INSTRUCTIONS TO FOLLOW: Transcribe the listing verbatim. Do not carry over any pictures.

COLLECTED MATERIAL:
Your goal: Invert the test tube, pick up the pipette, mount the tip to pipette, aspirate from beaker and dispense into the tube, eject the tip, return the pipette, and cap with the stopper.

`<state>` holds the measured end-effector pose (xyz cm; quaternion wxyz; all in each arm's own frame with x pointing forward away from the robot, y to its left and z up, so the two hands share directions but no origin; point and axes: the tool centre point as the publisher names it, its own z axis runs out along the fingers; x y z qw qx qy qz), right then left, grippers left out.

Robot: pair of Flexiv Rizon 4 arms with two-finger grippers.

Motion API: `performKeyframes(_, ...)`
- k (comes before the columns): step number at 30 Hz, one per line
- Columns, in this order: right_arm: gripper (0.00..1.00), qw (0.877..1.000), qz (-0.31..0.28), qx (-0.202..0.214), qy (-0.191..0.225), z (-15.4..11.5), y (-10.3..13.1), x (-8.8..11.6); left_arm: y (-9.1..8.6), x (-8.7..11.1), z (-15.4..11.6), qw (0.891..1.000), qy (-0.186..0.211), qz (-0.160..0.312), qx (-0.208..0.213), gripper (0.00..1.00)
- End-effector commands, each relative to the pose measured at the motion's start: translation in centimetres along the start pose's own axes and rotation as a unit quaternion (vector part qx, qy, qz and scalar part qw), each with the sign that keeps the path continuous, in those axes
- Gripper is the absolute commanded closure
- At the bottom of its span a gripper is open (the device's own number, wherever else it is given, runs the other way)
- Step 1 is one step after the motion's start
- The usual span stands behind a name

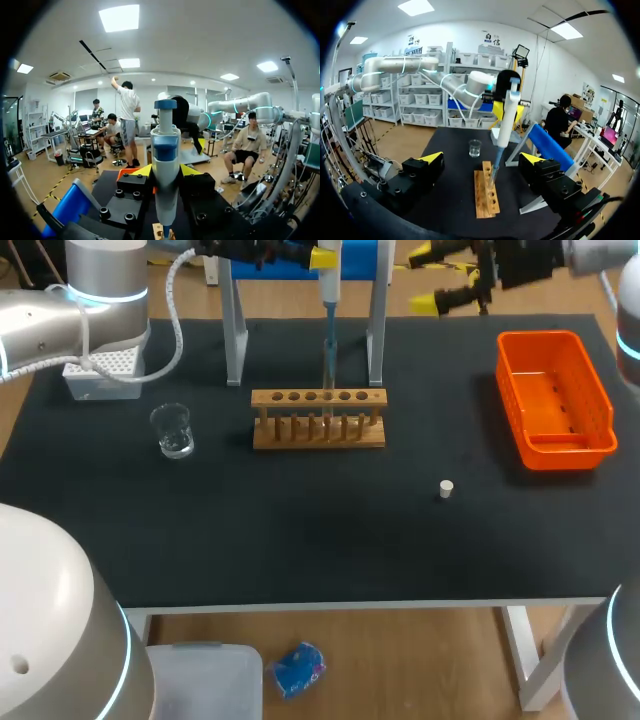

OUTPUT BELOW:
Your goal: Invert the test tube, pick up the pipette, mount the tip to pipette, aspirate from beaker and dispense into the tube, eject the tip, return the pipette, and cap with the stopper.

`<state>` holds the measured end-effector pose (xyz cm; quaternion wxyz; all in each arm's own frame with x pointing forward away from the robot, y to its left and z up, so the two hands share directions but no origin; point and axes: the tool centre point as the publisher names it, its own z axis runs out along the fingers; x y z qw qx qy qz), right then left, grippers left out.

Robot: pair of Flexiv Rizon 4 arms with two-finger grippers.

Motion API: `performKeyframes(_, ...)`
- k (comes before the columns): step number at 30 Hz, one per line
- Columns, in this order: right_arm: gripper (0.00..1.00), qw (0.877..1.000), qz (-0.31..0.28), qx (-0.202..0.214), qy (-0.191..0.225), z (-15.4..11.5), y (-10.3..13.1), x (-8.8..11.6); left_arm: y (-9.1..8.6), x (-8.7..11.1), z (-15.4..11.6), qw (0.891..1.000), qy (-0.186..0.211), qz (-0.160..0.312), qx (-0.208..0.213), gripper (0.00..1.00)
- End-effector commands, each relative to the pose measured at the motion's start: translation in centimetres along the start pose's own axes and rotation as a unit quaternion (vector part qx, qy, qz and scalar part qw), each with the sign that keeps the path continuous, in those axes
- Gripper is the absolute commanded closure
- At the bottom of its span a gripper is open (the device's own number, wherever else it is given, runs the other way)
- Step 1 is one step after the motion's start
- The usual span stands behind a name

This exercise calls for no further output.